Trattati della calamita, a cura di M. Ugaglia. Milano: Franco Angeli, 2005. Edition and analysis of the only extant manuscript (Milan, Biblioteca Ambrosiana, S 82 SUP) of Garzoni’s treatise.

OTHER SOURCES

Baldini, Ugo. Legem impone subactis: Studi su filosofia e scienza dei gesuiti in Italia 1540–1632. Roma: Bulzoni, 1992. The book contains the first mention of the surviving copy of Garzoni’s treatise, together with a discussion of Garzoni’s role within the Society of Jesus.

Bertelli, Timoteo. “Sopra Pietro Peregrino di Maricourt e la sua epistola de magnete. Memoria Prima.” Bullettino di Bibliografia e di Storia delle scienze matematiche e fisiche I (1868): 1–32.

———. “Sulla Epistola di Pietro Peregrino di Maricourt e sopra alcuni trovati e teorie magnetiche del secolo XIII. Memoria Seconda.” Bullettino di Bibliografia e di Storia delle scienze matematiche e fisiche I (1868): 65–139 and 319–420. Rome: Bibliotheca Scriptorum Societatis Jesu, 1676. The two contributions contain an attempt to reconstruct the contents of the not yet uncovered treatise and to assess its role in the history of magnetism.

Cabeo, Niccolò. Philosophia Magnetica in qua magnetis natura penitus explicatur. Ferrariae, 1629.

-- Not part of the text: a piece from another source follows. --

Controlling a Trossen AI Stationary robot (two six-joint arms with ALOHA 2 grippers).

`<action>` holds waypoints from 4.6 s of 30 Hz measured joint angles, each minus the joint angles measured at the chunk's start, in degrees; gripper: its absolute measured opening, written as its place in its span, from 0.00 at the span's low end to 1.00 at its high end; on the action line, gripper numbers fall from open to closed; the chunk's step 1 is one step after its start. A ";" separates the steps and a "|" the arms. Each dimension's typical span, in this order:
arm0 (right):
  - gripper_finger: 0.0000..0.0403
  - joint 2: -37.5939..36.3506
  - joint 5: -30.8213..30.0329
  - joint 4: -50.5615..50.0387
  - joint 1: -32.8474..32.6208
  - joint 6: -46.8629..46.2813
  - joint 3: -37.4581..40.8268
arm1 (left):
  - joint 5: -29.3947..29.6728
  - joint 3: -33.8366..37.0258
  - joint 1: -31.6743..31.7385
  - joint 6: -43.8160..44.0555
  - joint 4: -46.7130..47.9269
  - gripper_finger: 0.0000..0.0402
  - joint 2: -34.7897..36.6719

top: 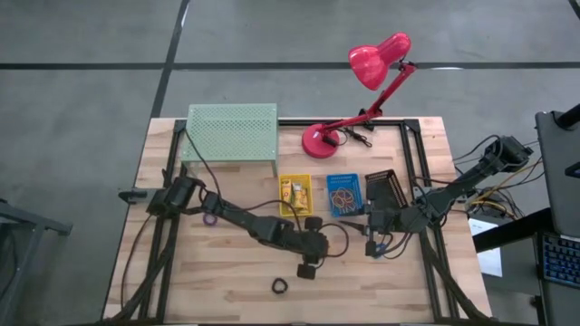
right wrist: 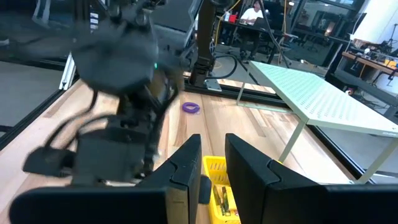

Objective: Pick & Place Office Desk Supplies
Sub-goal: Put the yellow spring keychain into the black basket

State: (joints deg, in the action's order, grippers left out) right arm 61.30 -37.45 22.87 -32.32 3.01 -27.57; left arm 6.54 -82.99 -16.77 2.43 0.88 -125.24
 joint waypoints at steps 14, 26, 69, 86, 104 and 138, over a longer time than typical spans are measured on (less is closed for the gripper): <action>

Petrus Peregrinus de Maricourt. Opera, edited by Loris Sturlese and Ron B. Thomson. Pisa: Scuola Normale Superiore, 1995. It contains the Epistula de magnete (1269), the only organic treatment of magnetism circulating before Garzoni’s time (and well known to Garzoni).

Ugaglia, Monica. “The Science of Magnetism before Gilbert: Leonardo Garzoni’s Treatise on the Loadstone.” Annals of Science 63 (2006): 59–84.

Zucchi, Niccolò. Philosophia magnetica per principia propria proposita et ad prima in suo genere promota. Rome: Biblioteca Nazionale Vittorio Emanuele II, Fondo Gesuitico 1323.